Presentation description

Zebrafish embryos are an ideal model for in vivo studies of early developmental events due to their genetic tractability and transparency. Common wildtype strains however become pigmented, limiting visualization of developmental events past embryogenesis. roy orbison (roy) mutants lack iridophores, a reflective pigment cell, and have less melanin filled melanophores, rendering them partially transparent through adulthood, allowing for observation of tissues, such as vascular structures. roy and other pigment mutants have been extensively used in non-pigment related studies. However, roy carries a mutation in mpv17, which encodes a protein involved in mitochondrial homeostasis expressed in several non-pigment cells. While previous research comparing roy to wildtype strains showed roy mitochondria behave differently in the lateral line system, whether this mutation affects vascular development is unknown. We characterized and compared cephalic vascular phenotypes in roy and wildtype, focusing on blood flow defects and the presence or persistence of brain hemorrhage.
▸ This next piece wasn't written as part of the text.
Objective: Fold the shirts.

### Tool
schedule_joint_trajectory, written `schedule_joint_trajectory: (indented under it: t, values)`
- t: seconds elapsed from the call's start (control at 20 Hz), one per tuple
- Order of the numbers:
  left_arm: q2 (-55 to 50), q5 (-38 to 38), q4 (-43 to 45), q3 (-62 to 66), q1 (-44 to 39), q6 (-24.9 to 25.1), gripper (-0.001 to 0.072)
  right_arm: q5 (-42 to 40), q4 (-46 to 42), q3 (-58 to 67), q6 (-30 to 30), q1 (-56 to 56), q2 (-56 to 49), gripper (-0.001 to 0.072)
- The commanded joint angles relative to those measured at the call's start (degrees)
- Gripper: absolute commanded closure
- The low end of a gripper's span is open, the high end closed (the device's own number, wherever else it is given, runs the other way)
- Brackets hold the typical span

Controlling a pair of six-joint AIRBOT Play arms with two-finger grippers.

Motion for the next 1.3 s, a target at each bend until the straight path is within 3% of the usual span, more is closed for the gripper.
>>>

My analysis has shown no observable differences in brain hemorrhage rates between roy and wildtype strains, but we are continuing further analysis using transgenic zebrafish lines labeling vasculature to identify subtler phenotypes such as vessel integrity, specifically in the meninges. Finally, we are using MitoTracker to quantitatively measure meningeal mitochondrial mass and activity at the cellular level to further explore the implifications of the mpv17 mutation on meningeal vasculature. This work will establish whether genetic background impacts meningeal vasculature as shown in other systems.